The bronze statue was created by sculptor Mikhail Krasilnikov, who previously designed an 8-meter monument to Soviet dictator Josef Stalin in the city of Velikiye Luki in the Pskov region.

The cost of the new project has not been disclosed.

The initiative came from Vologda region Governor Georgy Filimonov, who has described Ivan the Terrible as a “cultural and symbolic marker of Vologda.”

The tsar ordered the construction of the city’s main landmarks, including the St. Sophia Cathedral and the Vologda Kremlin, and once considered making the city the capital of his personal domain under the oprichnina policy. Under this regime, members of the tsar's personal guard seized property for the state and carried out mass repressions and executions.

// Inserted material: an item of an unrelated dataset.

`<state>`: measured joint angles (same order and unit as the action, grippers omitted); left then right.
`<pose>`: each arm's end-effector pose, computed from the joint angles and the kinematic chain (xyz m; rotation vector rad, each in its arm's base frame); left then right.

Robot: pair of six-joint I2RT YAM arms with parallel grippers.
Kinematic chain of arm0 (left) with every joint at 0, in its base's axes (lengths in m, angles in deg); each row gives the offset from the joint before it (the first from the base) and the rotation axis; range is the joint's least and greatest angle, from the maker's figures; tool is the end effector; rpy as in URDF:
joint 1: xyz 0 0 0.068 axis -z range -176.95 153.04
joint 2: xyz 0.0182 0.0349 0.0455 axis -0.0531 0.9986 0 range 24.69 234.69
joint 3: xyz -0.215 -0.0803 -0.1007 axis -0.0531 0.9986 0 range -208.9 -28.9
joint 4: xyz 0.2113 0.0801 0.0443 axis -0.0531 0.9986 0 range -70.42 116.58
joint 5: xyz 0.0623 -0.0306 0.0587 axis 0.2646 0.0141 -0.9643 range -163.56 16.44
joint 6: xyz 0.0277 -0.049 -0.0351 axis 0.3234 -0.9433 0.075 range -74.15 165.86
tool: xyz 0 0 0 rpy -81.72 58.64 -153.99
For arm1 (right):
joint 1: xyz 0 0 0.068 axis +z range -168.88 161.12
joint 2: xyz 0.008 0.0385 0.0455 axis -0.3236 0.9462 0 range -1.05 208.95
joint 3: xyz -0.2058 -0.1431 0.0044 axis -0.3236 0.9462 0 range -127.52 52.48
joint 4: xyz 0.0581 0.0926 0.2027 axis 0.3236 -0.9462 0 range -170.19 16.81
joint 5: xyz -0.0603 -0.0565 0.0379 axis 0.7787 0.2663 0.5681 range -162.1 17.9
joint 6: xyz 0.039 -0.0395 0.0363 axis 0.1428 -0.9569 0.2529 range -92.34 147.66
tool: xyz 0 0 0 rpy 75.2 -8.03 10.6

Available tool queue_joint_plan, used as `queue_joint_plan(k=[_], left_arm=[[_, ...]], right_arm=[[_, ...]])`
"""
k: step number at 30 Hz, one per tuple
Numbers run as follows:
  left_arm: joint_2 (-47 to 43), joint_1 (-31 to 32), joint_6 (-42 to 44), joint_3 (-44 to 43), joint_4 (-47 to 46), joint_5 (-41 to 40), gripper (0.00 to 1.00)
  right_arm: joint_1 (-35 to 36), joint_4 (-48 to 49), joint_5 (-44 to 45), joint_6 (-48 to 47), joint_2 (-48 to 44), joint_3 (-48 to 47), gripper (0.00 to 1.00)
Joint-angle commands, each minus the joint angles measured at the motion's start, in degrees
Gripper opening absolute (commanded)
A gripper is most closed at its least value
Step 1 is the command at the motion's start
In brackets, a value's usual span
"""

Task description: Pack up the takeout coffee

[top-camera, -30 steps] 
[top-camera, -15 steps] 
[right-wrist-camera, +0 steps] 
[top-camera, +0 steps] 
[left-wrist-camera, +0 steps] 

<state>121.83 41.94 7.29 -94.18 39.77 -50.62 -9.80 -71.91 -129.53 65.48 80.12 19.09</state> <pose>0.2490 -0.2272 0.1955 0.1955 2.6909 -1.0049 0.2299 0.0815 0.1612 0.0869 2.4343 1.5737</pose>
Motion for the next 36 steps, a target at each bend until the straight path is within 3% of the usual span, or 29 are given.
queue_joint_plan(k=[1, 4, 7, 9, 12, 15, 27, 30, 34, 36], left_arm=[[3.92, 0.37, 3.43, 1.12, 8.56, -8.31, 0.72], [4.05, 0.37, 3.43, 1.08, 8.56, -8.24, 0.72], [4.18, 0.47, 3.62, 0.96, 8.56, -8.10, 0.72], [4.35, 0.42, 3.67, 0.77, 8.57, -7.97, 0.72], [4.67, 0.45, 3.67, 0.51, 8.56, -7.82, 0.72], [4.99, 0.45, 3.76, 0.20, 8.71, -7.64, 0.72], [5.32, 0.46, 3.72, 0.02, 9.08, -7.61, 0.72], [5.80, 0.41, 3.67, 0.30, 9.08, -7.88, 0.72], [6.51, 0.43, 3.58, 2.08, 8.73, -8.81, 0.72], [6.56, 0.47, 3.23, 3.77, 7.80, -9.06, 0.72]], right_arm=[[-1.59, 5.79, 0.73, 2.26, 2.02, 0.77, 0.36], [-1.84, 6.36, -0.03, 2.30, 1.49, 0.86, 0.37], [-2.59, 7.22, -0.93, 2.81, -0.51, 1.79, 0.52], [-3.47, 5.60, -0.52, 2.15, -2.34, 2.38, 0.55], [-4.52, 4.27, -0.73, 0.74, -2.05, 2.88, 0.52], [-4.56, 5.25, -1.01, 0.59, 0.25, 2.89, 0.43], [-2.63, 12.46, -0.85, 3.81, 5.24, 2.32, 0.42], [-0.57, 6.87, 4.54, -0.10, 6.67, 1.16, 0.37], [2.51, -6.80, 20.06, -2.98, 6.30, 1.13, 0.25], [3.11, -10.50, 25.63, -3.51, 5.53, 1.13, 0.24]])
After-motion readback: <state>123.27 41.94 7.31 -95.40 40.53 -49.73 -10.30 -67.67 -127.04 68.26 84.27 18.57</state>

The Great Russian Encyclopedia describes the oprichnina as a period when “autocratic power took the form of a terrorist despotism.”

Yet Filimonov praised Ivan the Terrible as an “expander of Russian lands” and a “symbol of the Russian world.”

“The Kazan Khanate, the Astrakhan Khanate — this is Orthodox missionary work, a symbol of the Russian world, dynamic, somewhat harsh and, in a good sense, an aggressive movement forward,” the governor said, calling the tsar a “powerful warrior, autocrat and conqueror.”

Filimonov previously backed a statue of Stalin that was unveiled last year. He justified the move as a response to “public demand,” noting that Stalin had spent several months in exile in the city in the early 20th century.

The reception room in Filimonov’s office is decorated with portraits of Stalin, Lenin, NKVD chief Lavrenty Beria and Cheka founder Felix Dzerzhinsky, as well as a painting depicting the governor shaking Stalin’s hand.